The presence of flammable and toxic volatile matter may cause explosions and be a serious hazard to the life of persons working in sewers or in the sewage treatment plants. Oils, tar and grease may stick to the sides of sewers and reduce their hydraulic capacity.
It is, therefore, necessary to limit the concentration of such undesirable constituents in industrial effluents discharged into public sewers”.
The disposal of solids such as ash, cinder, sand, tar, lime residue, lime slurry, and garbage into public sewers is also inadmissible. In order to prevent such ill effects of untreated industrial effluents on sewers, sewage treatment plants and sewage forms, it is necessary to limit certain constituents present in the industrial effluents before allowing them to be discharged into a sewer.
Disposal into Inland Surface Waters:
For the prevention and control of water pollution, the Indian Standards Institution, now called Bureau of Indian Standards (BIS), has prescribed “certain standards for the purity of water into which effluents have been discharged so that such receiving water courses could be safely used for various purposes”.

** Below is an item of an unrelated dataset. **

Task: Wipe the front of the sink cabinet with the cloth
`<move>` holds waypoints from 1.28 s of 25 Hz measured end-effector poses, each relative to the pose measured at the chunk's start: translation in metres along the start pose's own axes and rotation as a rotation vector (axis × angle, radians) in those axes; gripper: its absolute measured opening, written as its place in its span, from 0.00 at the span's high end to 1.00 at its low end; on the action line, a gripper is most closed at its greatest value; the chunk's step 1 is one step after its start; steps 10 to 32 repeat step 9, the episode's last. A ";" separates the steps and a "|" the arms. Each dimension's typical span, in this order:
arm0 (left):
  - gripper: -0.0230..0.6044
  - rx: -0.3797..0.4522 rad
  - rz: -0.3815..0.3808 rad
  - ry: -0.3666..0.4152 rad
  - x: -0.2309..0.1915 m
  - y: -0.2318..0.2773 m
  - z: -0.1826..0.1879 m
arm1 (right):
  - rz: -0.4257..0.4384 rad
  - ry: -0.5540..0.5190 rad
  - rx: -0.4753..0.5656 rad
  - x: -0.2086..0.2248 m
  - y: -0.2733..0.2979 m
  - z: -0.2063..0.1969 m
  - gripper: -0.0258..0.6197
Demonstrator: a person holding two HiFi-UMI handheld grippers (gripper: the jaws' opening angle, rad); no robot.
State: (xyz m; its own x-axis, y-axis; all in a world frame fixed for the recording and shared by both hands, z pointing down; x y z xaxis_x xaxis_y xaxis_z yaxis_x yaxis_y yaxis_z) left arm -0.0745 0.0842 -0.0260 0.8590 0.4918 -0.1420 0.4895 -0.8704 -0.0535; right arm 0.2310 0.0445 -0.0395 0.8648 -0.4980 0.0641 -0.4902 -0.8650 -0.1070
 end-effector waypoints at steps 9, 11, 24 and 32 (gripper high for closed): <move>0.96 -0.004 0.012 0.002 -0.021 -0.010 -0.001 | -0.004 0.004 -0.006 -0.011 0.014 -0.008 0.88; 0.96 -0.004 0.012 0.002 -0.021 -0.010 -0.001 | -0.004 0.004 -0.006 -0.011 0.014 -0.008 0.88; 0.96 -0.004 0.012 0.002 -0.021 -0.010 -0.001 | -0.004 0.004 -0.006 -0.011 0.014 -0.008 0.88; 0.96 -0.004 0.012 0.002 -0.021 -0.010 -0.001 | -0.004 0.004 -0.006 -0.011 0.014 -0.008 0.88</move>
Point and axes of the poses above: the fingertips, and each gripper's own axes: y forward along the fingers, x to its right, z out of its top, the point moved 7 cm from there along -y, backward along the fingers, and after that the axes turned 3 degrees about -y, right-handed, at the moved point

The water polluting contaminants of industrial effluents, discharged into land surface water, may be an acid, alkali, oil or grease, a floating suspended or dissolved organic matter, a toxic or poisonous substance or a colour as per definition laid down by the Indian Standards Institution, “By inland surface water is meant rivers, estuaries, stream, big lakes and reservoirs, including rivers liable to seasonal drying”.
The BIS further notes that “pollution of inland surface water with sewage, effluents and industrial water is, an important problem associated with industrial development and concentration of populist ion in cities”.